The house smelled like dinner that had gone cold as soon as I stepped through the front door. There was an unusual silence at first; I wasn't even greeted by eomma, but I could see the light illuminating from the kitchen.

I let out a heavy, tired sigh, taking off my shoes and placing them in the shoe rack, and then I heard eomma's voice carried from the kitchen. The walls weren't so thick that you couldn't hear; the house is getting old after all.

I quietly set my bag down by the door and followed her voice that was coming from the kitchen. Joohwan Hyung was sitting at the table, hands wrapped around a cup of tea that had probably been hot an hour ago. He wasn't drinking it yet, holding it in his hand, circling his finger at the rim, just like his circling thoughts.

Eomma stood at the counter, her back half turned, wiping the ladle that had just been washed. Her gaze flickered between Hyung and then back at her work; the sound of water rushing down filled in that silence her shoulders held.

"It was a good opportunity, Joohwan-ah," she spoke, just turning her head to the side to look at Hyung from the corner of her eye while scrubbing something in her hand. Her voice was careful and gentle, unlike the other days when she was calling him out loudly to get out of his room.

"A company like that, with a stable income, no more stuffy kitchen, no more rushing orders, just your own test Kitchen, your own money, no more following your father's orders...if you start working out of our restaurant, it'll be nice, don't you think?"

"I know," Hyung said curtly. I could definitely say he is not even bothering about what Eomma says.

Eomma was frozen, hearing his reply; she turned her head to look at him, her brows furrowed together. "Then why, Joohwan-ah, why did you refuse the offer? You know it befi—"

"I know Jaegun eomma *Term that used to call you 'father' or 'younger brother's wife,' so please don't bring it up again; I'm not interested in it," he said, cutting her off as if he had been hearing that for so long that he grew tired.

But Eomma wasn't wrong, though; the offer from Minjae's company had been real and good, exactly the kind of thing that could pull hyung out of the silent grave he'd been digging for himself in that small kitchen. I wasn't shocked when I heard he rejected the offer in the first place but was disappointed that he still chose that place with the best talent he has in cooking. And mostly worried about Minjae.

My chest heaved as I dragged a long breath in before stepping into the kitchen. My mother's gaze averted from Joohwan hyung to me as I walked in, her lips pressed together into a thin line before turning around fully, and I could see it on her face now: the exhaustion of loving someone who won't let you reach them.

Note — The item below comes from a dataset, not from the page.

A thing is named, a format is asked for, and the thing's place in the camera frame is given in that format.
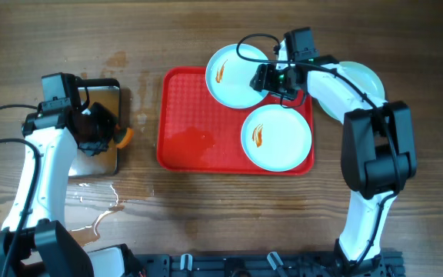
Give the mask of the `white plate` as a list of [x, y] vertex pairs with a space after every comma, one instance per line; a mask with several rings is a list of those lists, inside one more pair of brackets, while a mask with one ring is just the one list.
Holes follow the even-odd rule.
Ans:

"I just want to understand—"

"There's nothing to understand. I said no. That's all." Hyung set the cup down; it hadn't made any loud clank but just a small thump that was louder than his words.

"Joohwan—"

"Eomma," I stopped her before I could think about whether I should or not, catching her eye. "Let it go for tonight."

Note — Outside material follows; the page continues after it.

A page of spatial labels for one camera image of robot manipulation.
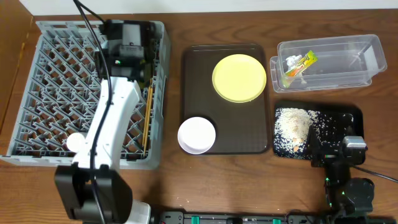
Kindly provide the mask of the rice food waste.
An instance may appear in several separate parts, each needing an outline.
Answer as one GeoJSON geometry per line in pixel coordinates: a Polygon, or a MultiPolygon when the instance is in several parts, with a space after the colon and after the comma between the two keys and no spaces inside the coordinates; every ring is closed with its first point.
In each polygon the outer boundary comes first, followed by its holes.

She looked at me for a moment; I thought she would argue, but it looked like tiredness won, and she nodded once and turned back, tapping on the tap. The water sound filled the silence she left behind us.

I pulled out the chair across from Hyungg and sat down. Still, he didn't even throw a glance at me. Just stared at the cup, his fingers still loosely wrapped around it even though he set it down.

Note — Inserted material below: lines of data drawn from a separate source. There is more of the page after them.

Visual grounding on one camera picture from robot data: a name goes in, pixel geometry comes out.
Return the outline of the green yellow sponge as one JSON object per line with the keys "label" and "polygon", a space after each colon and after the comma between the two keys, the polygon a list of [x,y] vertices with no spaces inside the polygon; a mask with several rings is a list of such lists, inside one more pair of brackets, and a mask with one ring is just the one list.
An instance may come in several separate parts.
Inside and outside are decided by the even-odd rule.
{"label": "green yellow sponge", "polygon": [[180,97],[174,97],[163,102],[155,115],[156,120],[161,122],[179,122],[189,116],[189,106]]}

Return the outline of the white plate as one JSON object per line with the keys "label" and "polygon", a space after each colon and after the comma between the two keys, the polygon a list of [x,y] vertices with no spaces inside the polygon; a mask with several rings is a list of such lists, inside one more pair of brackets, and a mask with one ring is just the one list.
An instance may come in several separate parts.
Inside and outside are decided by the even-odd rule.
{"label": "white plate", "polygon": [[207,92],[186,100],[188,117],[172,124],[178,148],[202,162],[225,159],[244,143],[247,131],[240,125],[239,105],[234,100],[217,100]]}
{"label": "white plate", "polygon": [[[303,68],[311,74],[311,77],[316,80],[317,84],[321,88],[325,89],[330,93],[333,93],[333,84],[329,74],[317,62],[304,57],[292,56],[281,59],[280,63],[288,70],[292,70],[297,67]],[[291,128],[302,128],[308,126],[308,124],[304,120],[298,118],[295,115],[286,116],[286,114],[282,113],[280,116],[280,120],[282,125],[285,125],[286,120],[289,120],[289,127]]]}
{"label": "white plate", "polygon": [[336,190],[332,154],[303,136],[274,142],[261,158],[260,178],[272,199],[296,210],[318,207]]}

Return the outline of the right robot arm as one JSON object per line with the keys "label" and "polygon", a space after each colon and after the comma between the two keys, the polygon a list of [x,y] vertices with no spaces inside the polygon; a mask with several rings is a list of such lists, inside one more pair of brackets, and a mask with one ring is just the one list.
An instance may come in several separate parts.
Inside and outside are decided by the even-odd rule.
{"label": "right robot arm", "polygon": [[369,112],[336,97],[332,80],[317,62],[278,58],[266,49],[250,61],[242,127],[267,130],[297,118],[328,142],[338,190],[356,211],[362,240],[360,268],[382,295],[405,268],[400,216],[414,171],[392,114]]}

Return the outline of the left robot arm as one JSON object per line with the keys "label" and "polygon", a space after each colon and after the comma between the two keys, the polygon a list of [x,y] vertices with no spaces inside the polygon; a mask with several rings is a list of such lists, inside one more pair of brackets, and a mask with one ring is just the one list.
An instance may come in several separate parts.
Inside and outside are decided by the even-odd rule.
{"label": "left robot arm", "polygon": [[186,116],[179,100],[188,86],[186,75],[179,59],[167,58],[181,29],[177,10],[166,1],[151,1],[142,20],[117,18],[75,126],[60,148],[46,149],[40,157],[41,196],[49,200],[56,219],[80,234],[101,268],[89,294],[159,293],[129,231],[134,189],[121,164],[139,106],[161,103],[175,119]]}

A cool breeze came through the window behind him, rustling the Japanese red pine tree. The tree that was planted when I was young, back when the house felt bigger than it was. When Hyung was at least responding and laughing at home.

My eyes moved to Hyung, the shadows under his round eyes that used to shine. His lips used to curve into small, plump smiles whenever I did something stupid.

"Hyung," I said.

"Don't," he said quietly.

"I haven't said anything yet."

"I know you will," he said, finally looking up. His eyes were dry and empty in the way that was worse than tears. "The voice where you're about to say something you've been rehearsing."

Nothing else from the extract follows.